Die Pflege und Betreuung von beatmungspflichtigen Menschen erfordert Intensität und Kontinuität.

Grundlage unseres ganzheitlich orientierten Behandlungskonzeptes ist die in interdisziplinärer Kooperation durchgeführte, aktivierende und individuell an den Bewohner angepasste Pflege. Dazu zählt die Unterstützung und Förderung der Bewegungsabläufe, der Mobilität und Selbstaktivierung ebenso wie die Unterstützung und Förderung bei der Aufnahme basaler, taktiler, visueller und auditiver Reize sowie Riechen und Schmecken.

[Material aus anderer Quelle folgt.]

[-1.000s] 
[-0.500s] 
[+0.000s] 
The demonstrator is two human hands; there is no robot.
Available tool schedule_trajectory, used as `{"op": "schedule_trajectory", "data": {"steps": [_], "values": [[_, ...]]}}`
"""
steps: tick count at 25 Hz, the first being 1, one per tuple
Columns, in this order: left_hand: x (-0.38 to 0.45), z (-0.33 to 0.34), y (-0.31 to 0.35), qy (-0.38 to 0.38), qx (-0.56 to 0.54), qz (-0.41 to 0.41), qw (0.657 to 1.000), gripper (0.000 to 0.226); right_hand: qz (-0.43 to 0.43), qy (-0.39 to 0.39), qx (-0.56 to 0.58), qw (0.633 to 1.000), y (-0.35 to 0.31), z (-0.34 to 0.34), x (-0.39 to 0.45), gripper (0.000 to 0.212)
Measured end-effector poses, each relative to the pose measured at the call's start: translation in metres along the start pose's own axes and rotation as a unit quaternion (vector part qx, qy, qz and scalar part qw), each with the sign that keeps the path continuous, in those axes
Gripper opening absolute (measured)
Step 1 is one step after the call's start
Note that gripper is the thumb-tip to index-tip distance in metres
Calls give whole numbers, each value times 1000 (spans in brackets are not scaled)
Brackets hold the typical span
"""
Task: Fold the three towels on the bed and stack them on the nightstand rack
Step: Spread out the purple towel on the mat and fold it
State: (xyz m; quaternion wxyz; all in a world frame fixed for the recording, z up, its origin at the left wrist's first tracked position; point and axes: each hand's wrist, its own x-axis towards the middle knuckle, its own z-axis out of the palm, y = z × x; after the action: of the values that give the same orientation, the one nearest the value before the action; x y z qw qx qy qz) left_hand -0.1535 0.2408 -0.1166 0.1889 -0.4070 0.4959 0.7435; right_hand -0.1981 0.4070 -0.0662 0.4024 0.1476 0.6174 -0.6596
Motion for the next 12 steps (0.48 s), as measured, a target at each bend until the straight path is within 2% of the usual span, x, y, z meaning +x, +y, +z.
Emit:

Konkret sind das Maßnahmen auf der Basis des Bobath- und Affolter-Konzeptes. Als weitere Förderkonzepte können die basale Stimulation und fazioorale Therapie zum Einsatz kommen.

Soweit es die Beatmungspflicht erlaubt, sollen die Bewohner ihre Freizeit selbständig gestalten. Allerdings kommt es häufig zu einem massiven Interessenverlust und einer deutlichen Antriebsminderung. In unserem Haus werden die Betroffenen durch Anleitung der Pflegenden und eine feste Tagesstruktur zu einer eigenständigen Tagesgestaltung geführt. Das Angebot enthält einfache Beschäftigungsmaßnahmen, Informationen zu tagespolitischen Ereignissen und auch die Förderung kreativer Fähigkeiten.

Zielsetzung ist, durch therapeutische und pflegerische Maßnahmen die größtmögliche Selbständigkeit im Alltag zu erreichen, die die Abhängigkeit vom Respirator erlaubt. Wir machen es uns zur Aufgabe, den beatmungs- und pflegebedürftigen Menschen, dessen häusliche Pflege nicht möglich oder gesichert ist, aufzunehmen und individuell zu betreuen.